▶ Your objective: Transcribe only the lines of the listing below from the one holding "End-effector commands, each" through the one holding "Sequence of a", inclusive, without any change.

▶ Given data:
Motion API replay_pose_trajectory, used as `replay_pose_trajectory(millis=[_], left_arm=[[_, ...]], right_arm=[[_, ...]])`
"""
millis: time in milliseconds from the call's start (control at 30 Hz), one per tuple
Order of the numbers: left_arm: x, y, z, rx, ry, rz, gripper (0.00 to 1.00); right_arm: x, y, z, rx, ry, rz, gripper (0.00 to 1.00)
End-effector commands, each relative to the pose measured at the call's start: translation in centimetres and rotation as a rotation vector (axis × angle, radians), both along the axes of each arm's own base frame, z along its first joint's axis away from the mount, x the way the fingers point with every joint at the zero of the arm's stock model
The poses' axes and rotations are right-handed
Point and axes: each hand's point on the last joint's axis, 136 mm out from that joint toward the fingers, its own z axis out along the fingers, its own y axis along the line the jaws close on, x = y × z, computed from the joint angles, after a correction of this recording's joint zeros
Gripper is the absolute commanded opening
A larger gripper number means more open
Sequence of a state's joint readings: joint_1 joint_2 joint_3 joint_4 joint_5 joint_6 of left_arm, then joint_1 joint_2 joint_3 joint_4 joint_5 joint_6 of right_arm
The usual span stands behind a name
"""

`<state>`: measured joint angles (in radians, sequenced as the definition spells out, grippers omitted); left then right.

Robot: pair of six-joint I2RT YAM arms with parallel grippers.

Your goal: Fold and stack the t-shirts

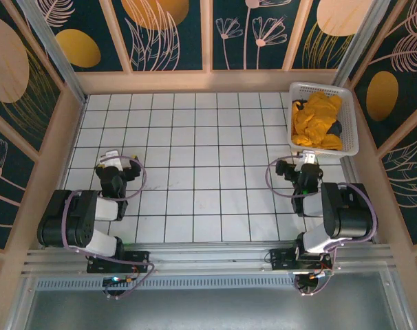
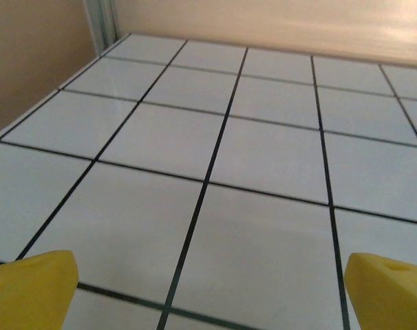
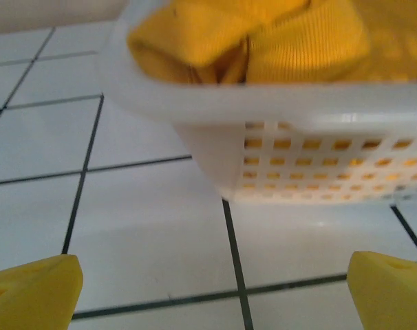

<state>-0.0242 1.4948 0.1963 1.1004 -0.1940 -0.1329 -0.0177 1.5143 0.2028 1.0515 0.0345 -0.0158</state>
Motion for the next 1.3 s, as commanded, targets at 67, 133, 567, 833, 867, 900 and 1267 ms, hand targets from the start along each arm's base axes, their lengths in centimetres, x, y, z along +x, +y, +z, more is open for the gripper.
replay_pose_trajectory(millis=[67, 133, 567, 833, 867, 900, 1267], left_arm=[[1.8, 0.0, 4.8, 0.038, -0.186, -0.023, 0.99], [1.8, 0.0, 4.8, 0.039, -0.186, -0.023, 0.99], [1.8, 0.0, 4.7, 0.039, -0.183, -0.023, 0.99], [1.8, 0.0, 4.7, 0.039, -0.184, -0.023, 0.99], [1.8, 0.0, 4.7, 0.039, -0.181, -0.023, 0.99], [1.8, 0.0, 4.7, 0.038, -0.182, -0.023, 0.99], [-2.2, 1.3, 9.1, 0.032, -0.312, 0.083, 0.99]], right_arm=[[2.0, 0.0, 4.8, 0.036, -0.199, 0.012, 0.99], [2.1, 0.1, 4.9, 0.036, -0.2, 0.013, 0.99], [2.1, 0.1, 4.9, 0.036, -0.201, 0.013, 0.99], [2.1, 0.1, 4.8, 0.036, -0.199, 0.013, 0.99], [2.0, 0.0, 4.8, 0.035, -0.2, 0.011, 0.99], [2.0, 0.0, 4.9, 0.035, -0.2, 0.012, 0.99], [-0.1, 1.0, 8.3, -0.009, -0.211, -0.047, 0.99]])
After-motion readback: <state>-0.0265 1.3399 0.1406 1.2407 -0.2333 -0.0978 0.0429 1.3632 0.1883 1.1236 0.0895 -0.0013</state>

▶ Output for this task:
End-effector commands, each relative to the pose measured at the call's start: translation in centimetres and rotation as a rotation vector (axis × angle, radians), both along the axes of each arm's own base frame, z along its first joint's axis away from the mount, x the way the fingers point with every joint at the zero of the arm's stock model
The poses' axes and rotations are right-handed
Point and axes: each hand's point on the last joint's axis, 136 mm out from that joint toward the fingers, its own z axis out along the fingers, its own y axis along the line the jaws close on, x = y × z, computed from the joint angles, after a correction of this recording's joint zeros
Gripper is the absolute commanded opening
A larger gripper number means more open
Sequence of a state's joint readings: joint_1 joint_2 joint_3 joint_4 joint_5 joint_6 of left_arm, then joint_1 joint_2 joint_3 joint_4 joint_5 joint_6 of right_arm

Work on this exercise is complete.